Utility Centric Evaluation
Published:
In this project, our main goal is to investigate how to make NLP/IR evaluation metrics more utility-centric and robust.
Overview of Project “Utility Centric Evaluation”
Previous studies have shown that popular Natural Language Generation (NLG) and Information Retrieval (IR) and evaluation metrics, e.g., nDCG, ROUGE, MAP, are not robust and often do not correlate with the utility perceived by humans. In this project, our main goal is to investigate how to make NLP/IR evaluation metrics more utility-centric.
- Utility-Centric Metrics for Evaluating Text Generation Systems: In ACL 2022, we proposed a gain/utility-based automated metric called Sem-nCG, which is both rank and semantic aware, for evaluating extractive summarization tasks and showed that Sem-nCG exhibits a higher correlation with human judgments than the popular ROUGE metric. In the same year (EMNLP 2022), we proposed a new sentence-level utility-based evaluation metric, called SEM-${F_1}$ (Semantic $F_1$), for evaluating the performance of the Overlap summary generation task. Experimental results show that the proposed SEM-$F_1$ metric yields a higher correlation with human judgment and inter-rater agreement than the traditional ROUGE metric. Very recently, we proposed TELeR, a general taxonomy for benchmarking complex generation tasks using Large Language Models (LLMs). TELeR enables meaningful comparisons across studies, establishing a common standard for prompt design and LLMs' Utility Evaluation; the taxonomy has received great attention from the industry and practitioners.

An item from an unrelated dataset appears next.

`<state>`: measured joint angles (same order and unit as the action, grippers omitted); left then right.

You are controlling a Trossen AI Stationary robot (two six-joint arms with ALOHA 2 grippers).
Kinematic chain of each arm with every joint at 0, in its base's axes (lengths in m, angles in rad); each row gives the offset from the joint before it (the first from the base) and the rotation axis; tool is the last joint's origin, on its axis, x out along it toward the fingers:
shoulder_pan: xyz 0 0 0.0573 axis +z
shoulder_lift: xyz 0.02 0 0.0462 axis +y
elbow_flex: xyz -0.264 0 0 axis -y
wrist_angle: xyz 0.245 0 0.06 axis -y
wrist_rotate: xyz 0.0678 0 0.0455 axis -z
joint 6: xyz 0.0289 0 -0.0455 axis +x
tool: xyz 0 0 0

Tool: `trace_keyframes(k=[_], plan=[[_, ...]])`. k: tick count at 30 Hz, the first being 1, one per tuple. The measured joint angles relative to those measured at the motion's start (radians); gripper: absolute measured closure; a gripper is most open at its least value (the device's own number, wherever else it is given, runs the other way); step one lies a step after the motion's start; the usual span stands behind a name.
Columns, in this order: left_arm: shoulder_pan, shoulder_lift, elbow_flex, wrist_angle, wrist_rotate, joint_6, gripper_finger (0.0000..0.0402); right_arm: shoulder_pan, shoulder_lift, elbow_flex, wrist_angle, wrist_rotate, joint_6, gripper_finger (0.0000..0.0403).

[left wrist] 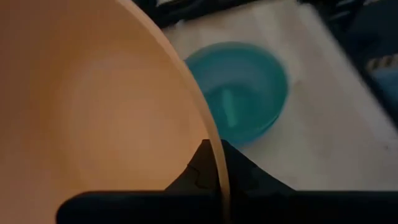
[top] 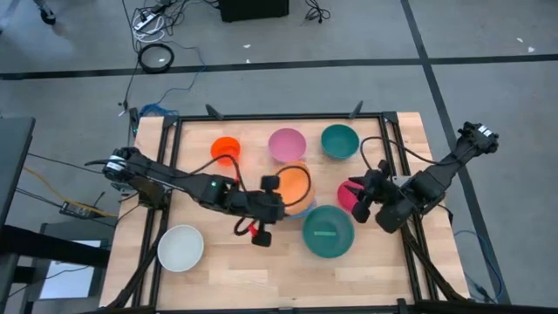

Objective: Nest bowls inside each other
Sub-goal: Stack the yellow bowl on top of the light green bowl

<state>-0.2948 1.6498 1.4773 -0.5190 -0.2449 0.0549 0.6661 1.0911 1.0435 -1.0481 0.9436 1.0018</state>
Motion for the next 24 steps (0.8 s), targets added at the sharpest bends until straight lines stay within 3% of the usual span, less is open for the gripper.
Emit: trace_keyframes(k=[3,14,24], plan=[[0.005,0.066,0.0,0.08,0.061,0.033,0.0397,0.041,-0.03,0.0,0.031,0.053,-0.001,0.0298],[0.026,0.224,0.074,0.112,0.166,0.073,0.0397,0.131,-0.114,0.0,0.089,0.137,-0.033,0.0298],[0.027,0.241,0.092,0.213,0.294,0.103,0.0397,0.132,-0.115,0.0,0.089,0.137,-0.041,0.0298]])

- Utility-Centric Metrics for Evaluating Ranking Systems: We recently proposed a novel framework for ranking evaluation with expected-utility normalization, where the expected utility is estimated from a randomized ranking of the corresponding documents present in the evaluation set. Our proposed metric demonstrates an average of 21% increase in Discriminatory Power and a 28% increase in consistency. In a similar line of research, I previously performed a detailed evaluation of learning-to-rank methods for both Web search and E-Commerce search by exploiting multiple utility-based signals in addition to click rates, i.e., add-to-cart ratios, order rates, and revenue, results of which were published in CIKM 2022 (Best Poster Nomination) and SIGIR 2017 conference proceedings. The E-Commerce search study yielded multiple interesting insights and results that received significant attention from the search industry, including Walmart, Flipkart, @Unbxd, etc.